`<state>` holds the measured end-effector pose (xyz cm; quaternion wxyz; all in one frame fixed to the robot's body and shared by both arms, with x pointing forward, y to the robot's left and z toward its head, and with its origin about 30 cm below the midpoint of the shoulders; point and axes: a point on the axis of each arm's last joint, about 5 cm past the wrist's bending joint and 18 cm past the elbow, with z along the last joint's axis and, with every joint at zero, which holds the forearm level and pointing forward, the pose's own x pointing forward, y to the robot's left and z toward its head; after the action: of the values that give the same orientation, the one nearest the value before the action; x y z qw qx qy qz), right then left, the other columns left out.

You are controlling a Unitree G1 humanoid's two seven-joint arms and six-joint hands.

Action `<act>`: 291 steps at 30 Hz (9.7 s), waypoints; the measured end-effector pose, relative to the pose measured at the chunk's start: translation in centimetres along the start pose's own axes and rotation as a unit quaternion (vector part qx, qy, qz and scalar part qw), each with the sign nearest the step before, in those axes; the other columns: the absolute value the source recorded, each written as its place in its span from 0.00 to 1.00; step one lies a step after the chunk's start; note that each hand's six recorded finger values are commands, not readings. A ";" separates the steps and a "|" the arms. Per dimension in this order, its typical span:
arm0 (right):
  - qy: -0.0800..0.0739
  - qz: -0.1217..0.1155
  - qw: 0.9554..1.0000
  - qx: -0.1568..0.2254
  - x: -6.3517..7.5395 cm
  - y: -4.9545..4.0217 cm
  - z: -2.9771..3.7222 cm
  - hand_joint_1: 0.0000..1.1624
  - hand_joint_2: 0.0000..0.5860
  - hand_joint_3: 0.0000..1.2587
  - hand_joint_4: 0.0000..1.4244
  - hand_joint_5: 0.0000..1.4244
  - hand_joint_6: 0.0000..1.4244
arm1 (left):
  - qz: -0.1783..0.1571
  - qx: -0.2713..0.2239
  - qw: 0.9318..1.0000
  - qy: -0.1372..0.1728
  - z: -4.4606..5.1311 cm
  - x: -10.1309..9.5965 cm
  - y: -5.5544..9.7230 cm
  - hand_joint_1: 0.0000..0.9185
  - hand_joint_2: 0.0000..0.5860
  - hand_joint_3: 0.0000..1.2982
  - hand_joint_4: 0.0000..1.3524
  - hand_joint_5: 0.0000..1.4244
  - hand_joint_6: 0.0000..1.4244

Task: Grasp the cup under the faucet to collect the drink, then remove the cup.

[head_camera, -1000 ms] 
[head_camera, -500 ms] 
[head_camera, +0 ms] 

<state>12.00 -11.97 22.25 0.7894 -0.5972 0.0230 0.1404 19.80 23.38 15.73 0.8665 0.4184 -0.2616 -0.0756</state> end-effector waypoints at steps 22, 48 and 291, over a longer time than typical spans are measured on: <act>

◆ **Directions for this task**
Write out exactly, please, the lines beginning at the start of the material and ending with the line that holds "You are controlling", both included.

◆ **Written answer**
`<state>` holds the measured end-effector pose (xyz cm; quaternion wxyz; all in one frame fixed to the robot's body and shared by both arms, with x pointing forward, y to the robot's left and z toward its head, and with its origin about 30 cm below the midpoint of the shoulders; point and axes: a point on the axis of each arm's last joint, about 5 cm past the wrist's bending joint and 18 cm past the elbow, with z along the last joint's axis and, with every joint at zero, which holds the forearm level and pointing forward, the pose's own x pointing forward, y to the robot's left and z toward its head; after the action: of the values that give the same orientation, the one nearest the value before the action; x y z qw qx qy qz), right then left, the other columns left out.

You are controlling a Unitree G1 humanoid's two seven-joint arms and six-joint hands.

No further output is needed here.